Some Real World Perspective on the Case of the Purloined Papers

As I wait for the black-robed person with the lifetime judicial appointment to share her next pronouncement from on high, author and lawyer Seth Abramson expresses himself on the Florida fiasco. I especially found interesting his description of how a case like this works in the real world:

We have our special master! In a… uh… theft case… not involving attorney-client privilege or executive privilege or anything else special masters deal with… {sigh} This is all so goddamned stupid.

I earnestly admire those lawyers who are spending hours and hours analyzing the legal maneuvers in the Mar-a-Lago case. But I decided I couldn’t do it—because it’s all so stupid and farcical and pretextual and an insult to the rule of law and how {waves hands} all of this works.

I have worked *extremely* complicated criminal cases, from first-degree murders to armed robberies to felonious sexual assaults to financial crimes cases and other types of cases in which documents are at the center of everything. And let me tell you what the Mar-a-Lago case is:

It’s the equivalent of a man being caught with a gun over the dead body of his victim—smoke still rising from the gun, residue all over the hand of the shooter—with a *signed confession in his handwriting* pinned to his chest like he’s a kindergartener on his first day of school.

There is—I can’t emphasize this enough—nothing complicated about this case besides the political consequences and implications of it, which every lawyer in America took an oath not to consider when they became a lawyer (and that includes judges). So the whole thing is sickening.

The lawyers who are currently analyzing this case to death are doing so in good faith and are trying to be good people and lawyers. But they are also normalizing the idea that there are any actual complications to write about here. There are not. They are all invented and false.

There are no attorney-client privilege issues here.

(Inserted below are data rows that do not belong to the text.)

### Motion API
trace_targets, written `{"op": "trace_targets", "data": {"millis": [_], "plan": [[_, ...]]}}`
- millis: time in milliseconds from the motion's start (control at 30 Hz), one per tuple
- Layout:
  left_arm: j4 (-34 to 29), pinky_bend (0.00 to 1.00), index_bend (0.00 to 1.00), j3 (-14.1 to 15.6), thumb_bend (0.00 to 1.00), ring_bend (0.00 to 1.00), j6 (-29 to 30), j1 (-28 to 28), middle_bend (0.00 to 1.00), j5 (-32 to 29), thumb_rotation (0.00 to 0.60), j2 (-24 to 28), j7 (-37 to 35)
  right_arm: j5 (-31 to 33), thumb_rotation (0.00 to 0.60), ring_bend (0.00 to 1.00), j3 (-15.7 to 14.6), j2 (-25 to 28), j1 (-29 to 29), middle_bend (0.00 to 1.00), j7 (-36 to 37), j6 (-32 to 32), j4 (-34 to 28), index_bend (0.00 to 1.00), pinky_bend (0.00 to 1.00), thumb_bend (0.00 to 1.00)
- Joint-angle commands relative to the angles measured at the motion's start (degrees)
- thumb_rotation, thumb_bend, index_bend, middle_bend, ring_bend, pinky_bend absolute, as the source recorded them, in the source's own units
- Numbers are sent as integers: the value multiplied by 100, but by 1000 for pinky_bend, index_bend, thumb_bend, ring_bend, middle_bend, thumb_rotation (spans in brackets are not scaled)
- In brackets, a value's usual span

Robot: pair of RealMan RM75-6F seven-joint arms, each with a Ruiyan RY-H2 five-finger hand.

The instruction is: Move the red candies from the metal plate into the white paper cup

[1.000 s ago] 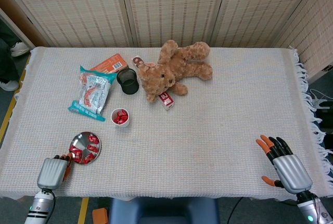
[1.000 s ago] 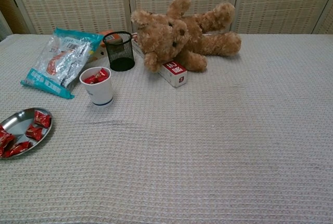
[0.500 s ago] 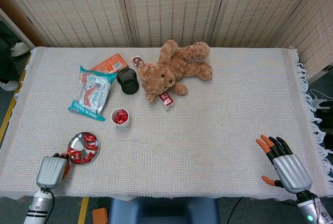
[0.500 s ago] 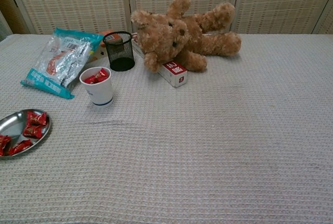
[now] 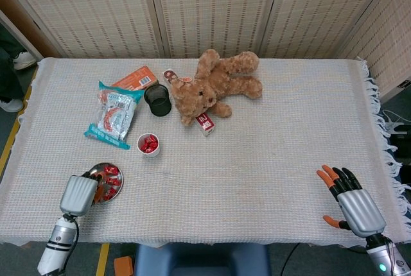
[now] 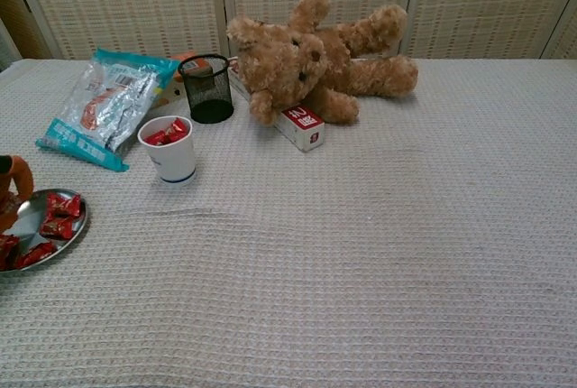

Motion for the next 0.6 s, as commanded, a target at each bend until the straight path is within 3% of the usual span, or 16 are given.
{"op": "trace_targets", "data": {"millis": [33, 200, 333, 600], "plan": [[-581, 971, 466, -450, 381, 614, -584, -585, 620, -147, 600, 103, 248, 21, 600, 0, 9, 6, -5, 0, 12, 7, 4, 0, 0, 50], [-907, 979, 475, -1021, 381, 623, -1203, -1236, 623, -543, 600, 45, 407, 76, 600, 0, 33, 17, -17, 0, 30, 25, 10, 0, 0, 50], [-815, 980, 476, -1307, 381, 624, -1478, -1654, 624, -753, 600, -140, 550, 114, 600, 0, 51, 24, -32, 0, 35, 46, 18, 0, 0, 50], [-327, 980, 474, -1418, 380, 624, -1954, -2237, 617, -1180, 600, -648, 790, 172, 600, 0, 80, 41, -53, 0, 56, 75, 17, 0, 0, 50]]}}
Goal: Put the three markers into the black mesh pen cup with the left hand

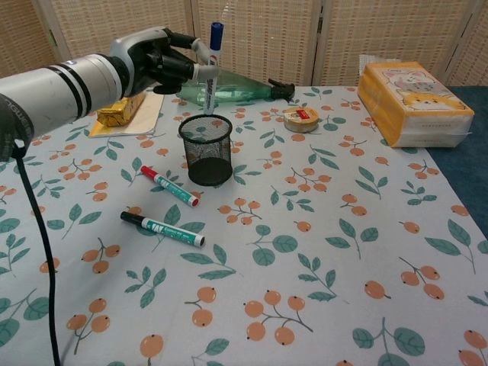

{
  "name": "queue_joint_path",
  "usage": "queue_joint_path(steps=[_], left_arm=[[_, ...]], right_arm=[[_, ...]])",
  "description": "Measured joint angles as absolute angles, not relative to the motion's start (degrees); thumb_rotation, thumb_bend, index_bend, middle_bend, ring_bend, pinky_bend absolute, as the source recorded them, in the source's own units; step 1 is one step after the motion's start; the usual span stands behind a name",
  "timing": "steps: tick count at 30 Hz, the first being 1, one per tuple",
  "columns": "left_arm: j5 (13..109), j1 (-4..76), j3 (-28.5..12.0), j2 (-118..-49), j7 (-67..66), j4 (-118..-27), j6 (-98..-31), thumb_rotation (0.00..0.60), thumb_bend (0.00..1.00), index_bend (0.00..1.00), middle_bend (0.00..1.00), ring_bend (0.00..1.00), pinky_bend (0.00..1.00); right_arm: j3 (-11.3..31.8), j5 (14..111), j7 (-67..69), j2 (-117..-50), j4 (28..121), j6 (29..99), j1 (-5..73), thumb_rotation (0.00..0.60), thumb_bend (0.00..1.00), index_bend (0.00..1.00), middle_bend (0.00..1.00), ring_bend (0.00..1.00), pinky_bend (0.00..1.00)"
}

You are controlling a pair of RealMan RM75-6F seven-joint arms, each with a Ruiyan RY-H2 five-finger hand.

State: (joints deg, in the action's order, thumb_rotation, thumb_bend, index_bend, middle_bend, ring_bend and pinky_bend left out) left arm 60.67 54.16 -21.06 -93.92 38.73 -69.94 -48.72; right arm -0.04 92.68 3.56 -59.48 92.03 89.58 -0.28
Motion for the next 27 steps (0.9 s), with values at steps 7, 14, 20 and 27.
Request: queue_joint_path(steps=[7,14,20,27], left_arm=[[63.2,53.3,-20.4,-96.9,41.0,-65.4,-47.5,0.6,0.35,0.61,1.0,1.0,1.0],[66.3,52.4,-19.3,-99.5,41.6,-60.4,-48.1,0.6,0.24,0.37,1.0,1.0,1.0],[68.2,51.6,-18.8,-98.4,40.7,-60.9,-48.5,0.6,0.23,0.33,1.0,1.0,1.0],[72.0,48.3,-16.7,-90.7,35.1,-71.3,-52.8,0.6,0.23,0.37,1.0,1.0,1.0]], right_arm=[[-0.3,93.2,3.5,-59.5,92.0,90.3,-0.7,0.6,0.2,0.05,0.05,0.03,0.0],[-0.3,93.3,3.2,-59.7,91.9,90.5,-0.9,0.6,0.2,0.05,0.05,0.03,0.0],[-0.3,93.1,2.5,-59.8,92.1,89.8,-0.6,0.6,0.2,0.05,0.05,0.03,0.0],[-0.4,93.1,2.8,-59.6,92.2,89.0,-0.2,0.6,0.2,0.05,0.05,0.03,0.0]])
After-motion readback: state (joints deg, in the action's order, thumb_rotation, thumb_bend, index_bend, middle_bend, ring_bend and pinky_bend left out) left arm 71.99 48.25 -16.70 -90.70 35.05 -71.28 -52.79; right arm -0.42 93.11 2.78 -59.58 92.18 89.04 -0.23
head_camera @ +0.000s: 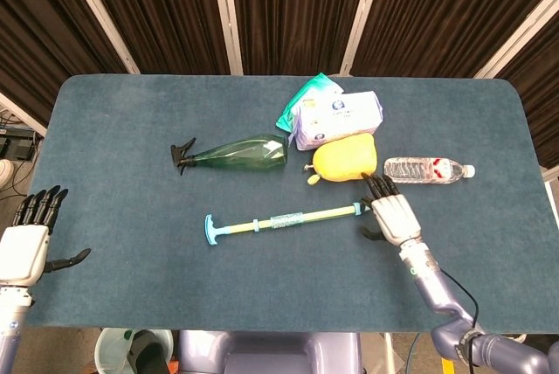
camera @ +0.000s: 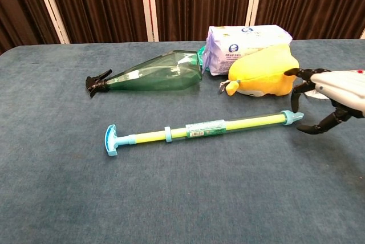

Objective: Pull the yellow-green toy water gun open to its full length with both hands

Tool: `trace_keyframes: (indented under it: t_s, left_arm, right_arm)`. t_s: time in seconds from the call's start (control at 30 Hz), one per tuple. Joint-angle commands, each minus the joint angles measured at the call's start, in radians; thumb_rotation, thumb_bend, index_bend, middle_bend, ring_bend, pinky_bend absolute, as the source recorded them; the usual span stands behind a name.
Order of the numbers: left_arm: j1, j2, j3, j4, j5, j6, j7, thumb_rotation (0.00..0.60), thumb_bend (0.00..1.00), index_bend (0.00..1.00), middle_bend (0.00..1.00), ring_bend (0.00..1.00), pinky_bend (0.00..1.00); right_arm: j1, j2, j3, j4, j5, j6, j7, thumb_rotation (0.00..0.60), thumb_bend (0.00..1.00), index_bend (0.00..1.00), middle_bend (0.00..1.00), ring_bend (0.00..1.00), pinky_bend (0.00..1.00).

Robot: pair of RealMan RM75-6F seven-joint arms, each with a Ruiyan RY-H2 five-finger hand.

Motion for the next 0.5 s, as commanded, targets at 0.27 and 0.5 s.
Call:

There are no executive privilege issues here. The defendant is dead to rights and has no plausible defense. Under normal circumstances plea negotiations would’ve begun immediately, and prison time would be a given to both sides.

I have committed myself to being honest with readers about the law, and also honest about my desire that our justice system be better than it is. How can I pretend to the readers of this feed that the Mar-a-Lago case is interesting when *legally* it is just effing *not*? At all?

And don’t tell me about this being the first case of its kind involving a President of the United States. Had Trump gone to Fifth Avenue as he once promised and gunned down a bunch of innocent civilians, would that make the resultant homicide cases *legally* interesting? Hell no.

Mar-a-Lago case talk is a flim-flam we’re sucked into because we feel like there’s no other choice. We “have” to discuss the minute details of the case for political reasons—and because T____’s the sort of criminal who’s never been held accountable and never takes responsibility.

But the other reason it seems we have to talk about it is that the federal judiciary in Florida apparently corrupt, and will openly treat a very rich and very powerful and very famous white male politician in a way that it wouldn’t treat anyone else. And it’ll do so unabashedly.

So every single reason to cover the intricacies of the Mar-a-Lago case is depressing. And I feel the world is depressing enough already. It should be sufficient for readers to simply know that T____ is dead to rights and would be imprisoned already if he were not D____ T____.

Yes, as a former federal criminal investigator, I can point out all the critical investigative steps the Department of Justice deliberately *didn’t* take—all of them dereliction of duty—for purely political reasons, which makes their repeated protestations that they’re above politics morally toxic but they could easily reply—or their defenders could do so on their behalf—that they’re just reacting to a corrupt judiciary that won’t let the wheels of justice turn unimpeded when the rich, powerful, and famous in politics are involved….

So when I write on the Mar-a-Lago case, I’ll write about a case in which the defendant has no defense and should already be in prison (remember, DOJ/NARA—extraordinarily—gave T____ 18 months to remedy his crime, and he refused *and committed more*) and the legal issues are banal….

It is true that in any case in which documents are seized, some documents not related to the investigation may be accidentally taken. These are returned *as a matter of course* (e.g., T____’s passports). If the defendant thinks some items were not returned, he has his attorney ask government agents for them back. If the government agents refuse, the defendant has his attorney go to the judge and a hearing is held and an order (if appropriate) issued. If the parties *dispute* whether something was properly taken, the judge may personally review the *handful* of documents answering to that description (and indeed it would only be a handful of documents). There would be no special master, no delay of the criminal investigation. None of the abject, embarrassing BS we are seeing in the Mar-a-Lago case.

This judge impeded a federal criminal investigation and will appoint a special master without D____ T____ having even identified any documents he thinks were wrongly taken or making any attempt to negotiate their return (or have the judge herself review them). It is all a sham.

Special masters are for cases that look nothing like this one—for instance when the office of a defendant’s attorney is searched. T____ has yet to even make the argument—because he could never make it—that he had a right to retain classified documents in his home post-presidency.

So yes, I do believe that every legal analysis of this case should begin with a disclaimer explaining that nothing about this case has been handled in the manner it would be handled were the defendant anyone but D____ T____—and that the rule of law has been bent at *every* turn.